`varinfo()` on a large SimpleGraph or DataFrame is prohibitively slow

The only time I use varinfo is when I have a large object in memory and I want to know how much space it is taking. Unfortunately, in many scenarios varinfo runtime goes through the roof for large objects, so it’s impossible to know how large your objects are.

Here is some benchmarking.

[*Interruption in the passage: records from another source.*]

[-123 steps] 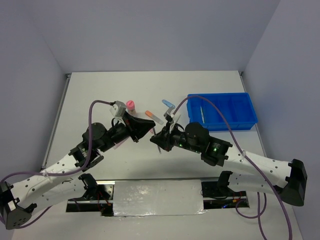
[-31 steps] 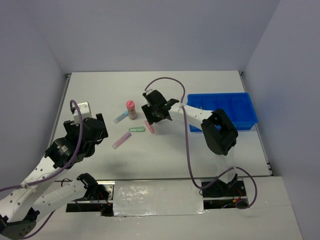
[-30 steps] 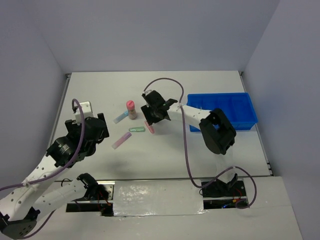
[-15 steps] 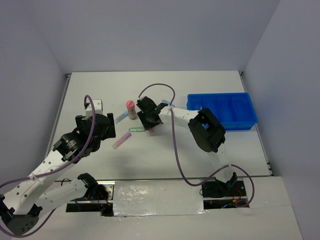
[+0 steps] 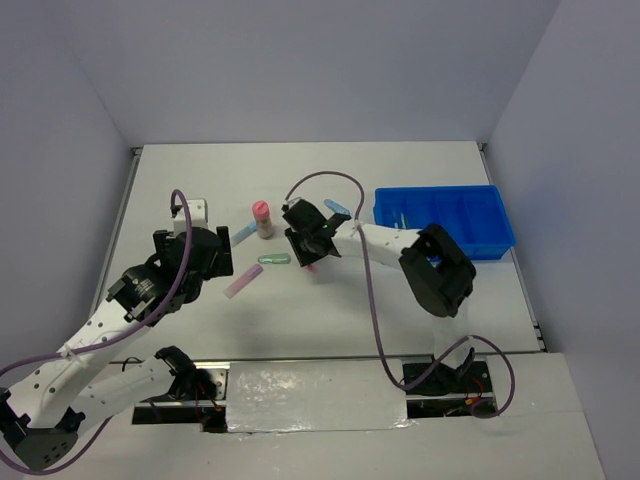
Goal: Sort the stationery into containers
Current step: Pick up the stationery from the center of the board, then place the stationery in the storage box, then pick up the stationery from the center of the board, then place the stationery in the storage box, then pick up the stationery from the center of the board, then place the stationery in the storage box, then pick up the storage box at the center of the board.
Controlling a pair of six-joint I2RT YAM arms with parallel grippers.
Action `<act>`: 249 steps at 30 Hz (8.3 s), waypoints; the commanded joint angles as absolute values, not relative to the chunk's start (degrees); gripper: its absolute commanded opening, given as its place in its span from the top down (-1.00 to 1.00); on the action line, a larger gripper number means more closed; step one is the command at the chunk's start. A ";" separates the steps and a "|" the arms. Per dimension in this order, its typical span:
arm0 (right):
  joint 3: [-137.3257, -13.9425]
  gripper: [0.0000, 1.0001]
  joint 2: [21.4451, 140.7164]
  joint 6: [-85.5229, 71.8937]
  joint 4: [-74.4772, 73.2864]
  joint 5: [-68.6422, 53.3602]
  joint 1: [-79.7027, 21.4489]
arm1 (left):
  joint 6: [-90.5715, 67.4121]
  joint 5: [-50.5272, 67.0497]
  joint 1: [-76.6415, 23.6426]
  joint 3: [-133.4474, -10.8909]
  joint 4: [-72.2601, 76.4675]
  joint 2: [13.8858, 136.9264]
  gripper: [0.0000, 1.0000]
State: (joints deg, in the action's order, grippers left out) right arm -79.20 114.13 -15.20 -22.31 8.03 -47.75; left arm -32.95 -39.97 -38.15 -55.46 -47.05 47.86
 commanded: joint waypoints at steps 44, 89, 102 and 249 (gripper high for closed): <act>-87.96 -0.50 102.52 1.75 -27.77 0.09 -24.17 | -29.36 -35.95 -37.44 -54.49 -43.15 48.08 -0.99; -85.61 0.86 95.00 0.78 -34.94 1.55 -20.15 | -27.07 -32.35 -36.21 -53.96 -41.31 47.29 -0.99; -80.69 0.79 97.47 -0.17 -37.35 16.43 -10.19 | -26.37 -30.94 -36.12 -53.79 -40.69 47.55 -0.99; -41.13 -0.99 46.76 -14.50 0.97 -30.59 -25.31 | -22.76 -27.16 -27.16 -58.10 17.75 100.19 -0.16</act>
State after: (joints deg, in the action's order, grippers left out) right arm -41.06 46.33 -14.50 -2.39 -29.39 -24.75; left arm -24.23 -28.18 -27.29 -56.16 13.80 99.04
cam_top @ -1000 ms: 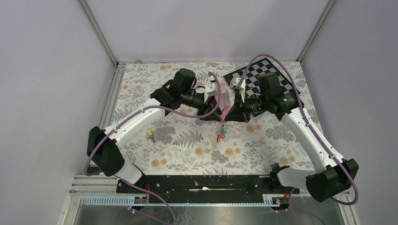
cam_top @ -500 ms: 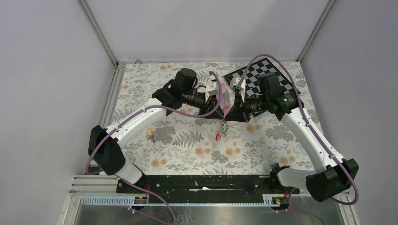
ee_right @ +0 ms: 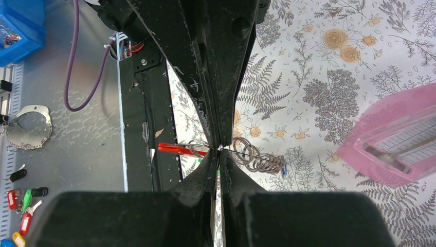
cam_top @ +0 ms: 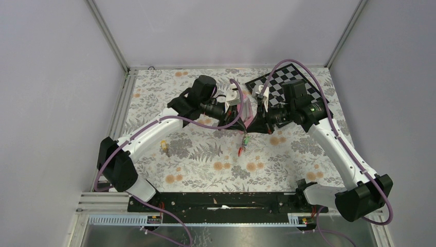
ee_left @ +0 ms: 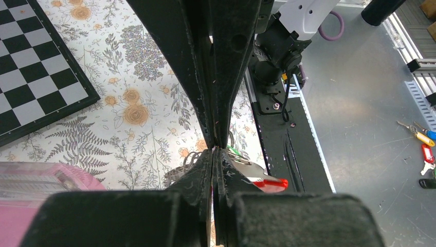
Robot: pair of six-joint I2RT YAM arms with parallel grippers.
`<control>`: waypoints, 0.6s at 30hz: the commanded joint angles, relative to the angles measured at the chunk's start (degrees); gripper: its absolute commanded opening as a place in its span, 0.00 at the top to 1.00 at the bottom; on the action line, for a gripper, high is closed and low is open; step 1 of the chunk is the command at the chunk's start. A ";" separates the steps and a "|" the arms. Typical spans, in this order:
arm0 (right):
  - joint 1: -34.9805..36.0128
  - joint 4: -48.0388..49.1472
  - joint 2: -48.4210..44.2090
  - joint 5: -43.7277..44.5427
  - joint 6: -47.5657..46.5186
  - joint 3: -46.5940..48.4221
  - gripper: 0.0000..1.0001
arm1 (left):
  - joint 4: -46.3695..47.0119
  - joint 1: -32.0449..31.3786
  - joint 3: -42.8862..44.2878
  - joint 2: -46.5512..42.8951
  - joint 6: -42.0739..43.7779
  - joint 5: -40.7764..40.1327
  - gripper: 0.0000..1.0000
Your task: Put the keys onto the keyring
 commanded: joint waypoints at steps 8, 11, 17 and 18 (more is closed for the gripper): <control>-0.14 2.80 -1.70 1.09 1.60 0.73 0.85 | 3.97 -0.18 -0.94 -1.25 -2.83 1.22 1.00; -0.75 3.01 -2.30 1.40 1.87 0.71 0.74 | 7.67 0.27 -2.14 -1.90 -7.98 1.51 1.00; -2.50 3.52 -3.44 0.45 2.35 0.35 0.66 | 18.95 0.70 -6.24 -2.46 -20.83 3.36 1.00; -2.81 3.54 -3.56 0.33 2.42 0.14 0.66 | 20.78 0.73 -6.74 -2.55 -22.22 3.78 1.00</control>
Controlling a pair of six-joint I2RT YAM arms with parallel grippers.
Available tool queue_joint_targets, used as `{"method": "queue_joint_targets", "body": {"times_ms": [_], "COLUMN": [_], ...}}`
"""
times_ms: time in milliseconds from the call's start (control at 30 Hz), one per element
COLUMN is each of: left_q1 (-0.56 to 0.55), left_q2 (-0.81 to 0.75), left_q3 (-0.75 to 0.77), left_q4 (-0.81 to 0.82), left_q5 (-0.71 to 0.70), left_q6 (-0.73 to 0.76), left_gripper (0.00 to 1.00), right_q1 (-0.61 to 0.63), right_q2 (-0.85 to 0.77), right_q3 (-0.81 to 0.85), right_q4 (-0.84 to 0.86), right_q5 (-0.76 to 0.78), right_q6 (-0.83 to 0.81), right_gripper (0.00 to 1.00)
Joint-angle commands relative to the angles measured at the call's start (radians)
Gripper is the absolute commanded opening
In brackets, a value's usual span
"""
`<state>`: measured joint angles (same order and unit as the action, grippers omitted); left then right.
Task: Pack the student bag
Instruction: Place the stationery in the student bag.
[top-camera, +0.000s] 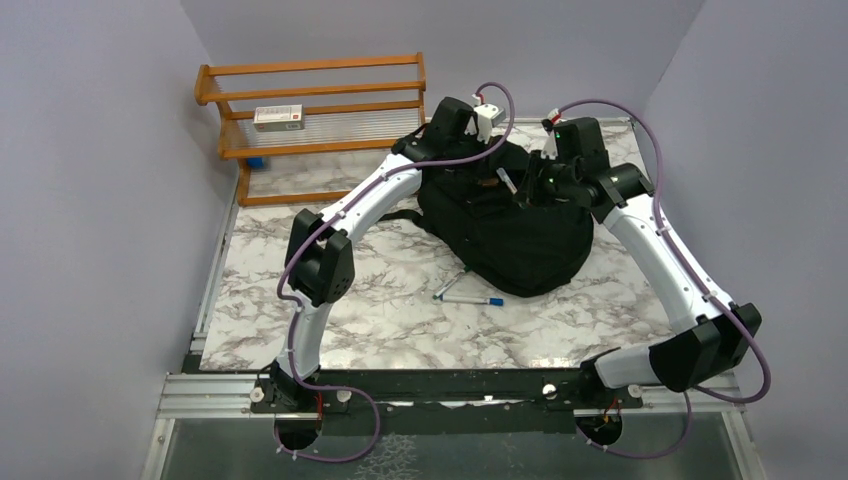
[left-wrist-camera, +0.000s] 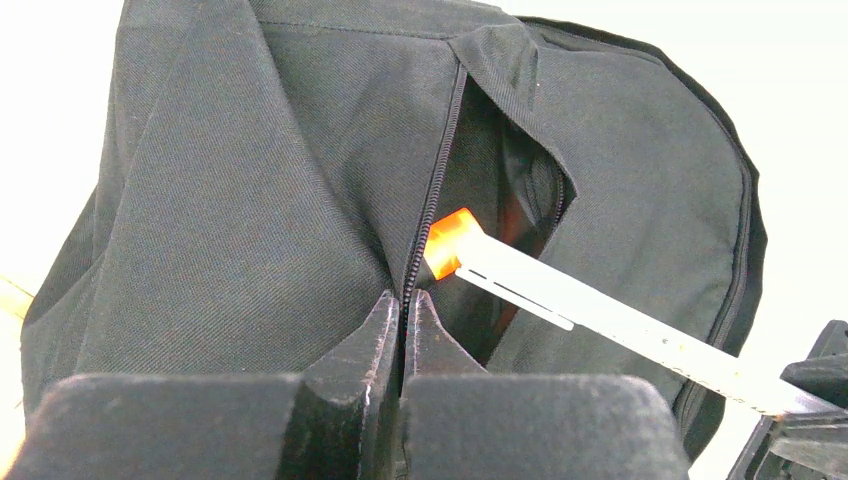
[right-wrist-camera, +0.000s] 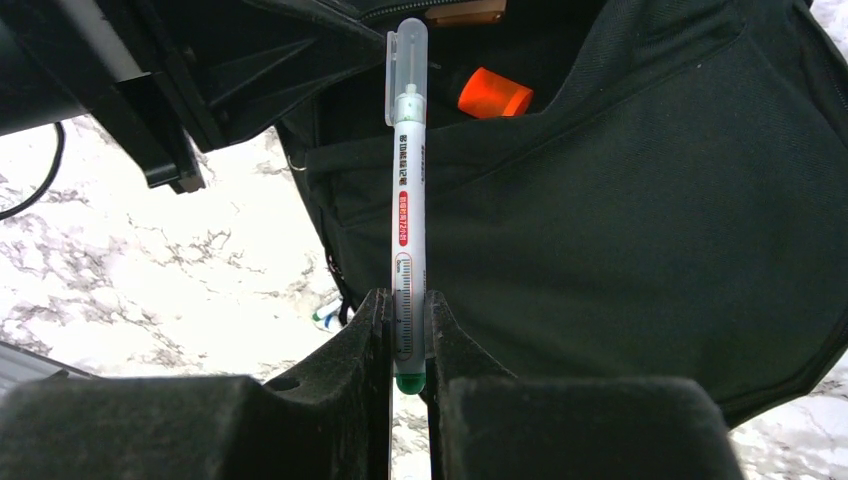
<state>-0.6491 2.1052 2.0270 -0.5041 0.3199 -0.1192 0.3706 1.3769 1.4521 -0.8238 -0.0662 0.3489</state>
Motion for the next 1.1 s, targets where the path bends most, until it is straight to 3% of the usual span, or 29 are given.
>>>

First for a SimpleGraph and then for a DataFrame.

SimpleGraph

n = 10 .^ (1:6)

g1 = SimpleGraph(n[1])
g2 = SimpleGraph(n[2])
g3 = SimpleGraph(n[3])
g4 = SimpleGraph(n[4])
g5 = SimpleGraph(n[5])
g6 = SimpleGraph(n[6])

t_g = zeros(6)
for i in 1:6
    regex = Regex("g$i")
    t_g[i] = time(minimum(@benchmark(varinfo($regex)))) / 1e9
end

plot(
    log10.(n),
    log10.(t_g),
    legend=false,
    title="varinfo() runtime on SimpleGraph",
    xlab="log10(n)",
    ylab="log10(t_g)",
    seriestype=:line,
    markershape=:circle,
    aspectratio=1,
    ticks=-4:7,
    dpi=300
)

julia> DataFrame(n=n, t=t_g)
6×2 DataFrame
│ Row │ n       │ t           │
│     │ Int64   │ Float64     │
├─────┼─────────┼─────────────┤
│ 1   │ 10      │ 2.4053e-5   │
│ 2   │ 100     │ 5.9977e-5   │
│ 3   │ 1000    │ 0.000298084 │
│ 4   │ 10000   │ 0.00399715  │
│ 5   │ 100000  │ 0.0445316   │
│ 6   │ 1000000 │ 3.06422     │

DataFrame

df1 = DataFrame(x = [randstring(8) for _ in 1:n[1]])
df2 = DataFrame(x = [randstring(8) for _ in 1:n[2]])
df3 = DataFrame(x = [randstring(8) for _ in 1:n[3]])
df4 = DataFrame(x = [randstring(8) for _ in 1:n[4]])
df5 = DataFrame(x = [randstring(8) for _ in 1:n[5]])
df6 = DataFrame(x = [randstring(8) for _ in 1:n[6]])

t_df = zeros(6)
for i in 1:6
    regex = Regex("df$i")
    t_df[i] = time(minimum(@benchmark(varinfo($regex)))) / 1e9
end

plot(
    log10.(n),
    log10.(t_df),
    legend=false,
    title="varinfo() runtime on DataFrame",
    xlab="log10(n)",
    ylab="log10(t_df)",
    seriestype=:line,
    markershape=:circle,
    aspectratio=1,
    ticks=-4:7,
    dpi=300
)

julia> DataFrame(n=n, t=t_df)
6×2 DataFrame
│ Row │ n       │ t           │
│     │ Int64   │ Float64     │
├─────┼─────────┼─────────────┤
│ 1   │ 10      │ 1.9739e-5   │
│ 2   │ 100     │ 4.3522e-5   │
│ 3   │ 1000    │ 0.000242769 │
│ 4   │ 10000   │ 0.00209143  │
│ 5   │ 100000  │ 0.0252908   │
│ 6   │ 1000000 │ 0.987592    │

Discussion

You can see from the graphs and the tables that the runtime grows faster than linearly when the objects get large. Running the benchmark for the n = 1e7 case isn’t possible because it just takes too long.

Is there a better way to get size estimates for large objects in memory? Maybe varinfo could be modified to use some approximations for large objects so that it runs in a reasonable amount of time?

Addendum

I noticed that if the DataFrame contains only numbers, e.g. DataFrame(x = rand(1_000_000)), then varinfo runs in a fraction of a second, even for very large data frames.